Thursday, August 11, 2011

Writing outside of your experience

Writing fiction is sometimes easy. When you write what you know (which is what most suggest that you do), you have the ability to understand what you are putting on the page so that it is believable. This is important, of course. The worst thing that you can do as an author is to break the reader’s suspension of disbelief. Doing so breaks the spell you have over their imagination and returns them to the world they want to escape from.

How then do you write something you don’t know? There are thousands of stories that have been written that take place in universes that don’t exist. Some of them cannot possibly exist with the rules that our universe is ruled by. Not all of those stories are bad. Many are good, and some are outright masterpieces.

There are a few options, of course. There is research. There is plagiarism, and there is imagination. Any of those three might work.

Plagiarism (or, if you prefer, homage) is the easiest of the three. Taking a story written by someone else and adapting it so that it is something else has been done for as long as there have been stories. There is, as they say, nothing new under the sun.

When done poorly it is theft, but when done well it is a good story. Taking the Odyssey and adapting it to the depression-era south, or adapting Macbeth to feudal Japan has left us with enjoyable stories. It can also lead to cliche and boring stories.

Research  is almost as easy, but far more time consuming. Burying your nose in reference books (or Wikipedia) is a good way to learn more about what you want to write about. Even a little bit of research can lend a story a kernel of truth that encourages your reader to invest themselves in the story you are telling.

Even more strenuous research can yield even better results. Doing primary research and becoming an expert on a topic makes your story even more convincing. The danger of course is that you mistake research for storytelling. There is a difference between a term paper and a story. Sometimes the line is rather fine between the two, but there is a difference.

The last is the most difficult. Imagination takes talent, and consideration. Putting yourself into an experience that you have never been in, and then writing a story the way you imagine it to be is the most basic and most difficult aspect to writing.

It’s all to easy to assume things would go the way you assume them to go. Arguably imagination alone cannot create a decent story. There must be research or experience to temper that imagination into a story believeable by others.

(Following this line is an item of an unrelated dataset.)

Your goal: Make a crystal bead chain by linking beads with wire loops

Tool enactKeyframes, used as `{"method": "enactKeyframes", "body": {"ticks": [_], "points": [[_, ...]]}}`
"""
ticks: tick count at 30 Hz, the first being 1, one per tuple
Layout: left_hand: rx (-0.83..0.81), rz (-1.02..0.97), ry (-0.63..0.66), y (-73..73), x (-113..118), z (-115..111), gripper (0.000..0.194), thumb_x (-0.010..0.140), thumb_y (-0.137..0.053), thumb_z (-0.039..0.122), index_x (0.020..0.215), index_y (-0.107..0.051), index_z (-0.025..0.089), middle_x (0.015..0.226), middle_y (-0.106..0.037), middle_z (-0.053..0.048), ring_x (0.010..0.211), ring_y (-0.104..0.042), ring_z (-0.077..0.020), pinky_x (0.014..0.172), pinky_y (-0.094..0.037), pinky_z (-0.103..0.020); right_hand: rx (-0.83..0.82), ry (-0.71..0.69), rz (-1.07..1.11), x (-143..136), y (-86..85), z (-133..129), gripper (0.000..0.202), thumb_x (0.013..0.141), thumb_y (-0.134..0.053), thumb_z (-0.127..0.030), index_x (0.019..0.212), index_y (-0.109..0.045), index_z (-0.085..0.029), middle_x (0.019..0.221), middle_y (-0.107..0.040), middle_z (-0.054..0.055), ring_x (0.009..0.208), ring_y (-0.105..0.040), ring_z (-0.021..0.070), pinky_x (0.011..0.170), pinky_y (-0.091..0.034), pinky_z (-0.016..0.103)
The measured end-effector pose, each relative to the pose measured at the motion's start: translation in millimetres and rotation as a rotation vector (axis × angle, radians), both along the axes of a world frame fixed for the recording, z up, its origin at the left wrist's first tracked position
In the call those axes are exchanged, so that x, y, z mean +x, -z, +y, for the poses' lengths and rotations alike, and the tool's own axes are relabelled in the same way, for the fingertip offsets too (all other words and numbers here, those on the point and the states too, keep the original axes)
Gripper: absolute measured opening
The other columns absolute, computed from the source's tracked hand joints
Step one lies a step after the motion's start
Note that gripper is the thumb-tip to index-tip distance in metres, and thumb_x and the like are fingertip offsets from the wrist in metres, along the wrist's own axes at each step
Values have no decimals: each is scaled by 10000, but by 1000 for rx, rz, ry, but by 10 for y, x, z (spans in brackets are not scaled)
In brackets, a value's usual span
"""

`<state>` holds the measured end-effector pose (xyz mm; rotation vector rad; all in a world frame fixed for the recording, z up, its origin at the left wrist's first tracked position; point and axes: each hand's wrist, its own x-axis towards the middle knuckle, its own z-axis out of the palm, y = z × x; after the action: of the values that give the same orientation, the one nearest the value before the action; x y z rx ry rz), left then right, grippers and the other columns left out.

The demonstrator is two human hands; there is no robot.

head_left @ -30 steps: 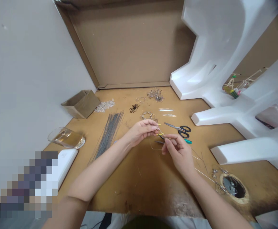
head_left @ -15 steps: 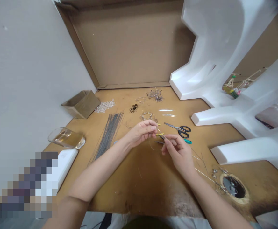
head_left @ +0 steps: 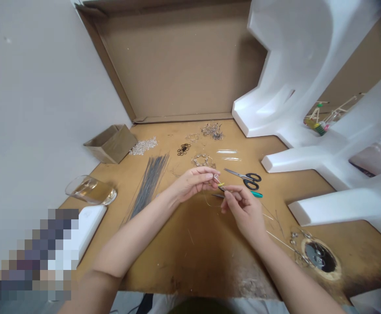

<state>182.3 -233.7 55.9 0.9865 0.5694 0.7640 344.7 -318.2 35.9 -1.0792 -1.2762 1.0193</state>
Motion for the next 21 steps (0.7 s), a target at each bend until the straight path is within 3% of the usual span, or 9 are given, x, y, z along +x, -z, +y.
{"method": "enactKeyframes", "body": {"ticks": [21], "points": [[9,43,-33,-31,26,-27,245,698,-723,260,837,-570,128,752,-664,-10,646,-629,-90,684,-502,-236,11,12,-23,-9,-1,2,155,855,-523,-335,915,-536,-193,559,-595,-32,492,-561,108,534,-451,246]]}}
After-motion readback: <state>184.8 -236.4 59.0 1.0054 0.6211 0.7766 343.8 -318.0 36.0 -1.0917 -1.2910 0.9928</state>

Still, I think some might have managed it. There are some stories that are beyond anyone’s experience. Those completely fantastic stories rely mostly on the imagination of the writer. There should be at least some research to provide details, since those details allow the reader a sort of mental foothold. Most of the real work however will land squarely on the ability of the writer to translate something unknowable into an experience for others.

I have been asked to write something I am not comfortable writing before. I have been tasked with stretching my imagination outside of my experience to create an interesting tale. I only hope that using these tools I have been up to the task.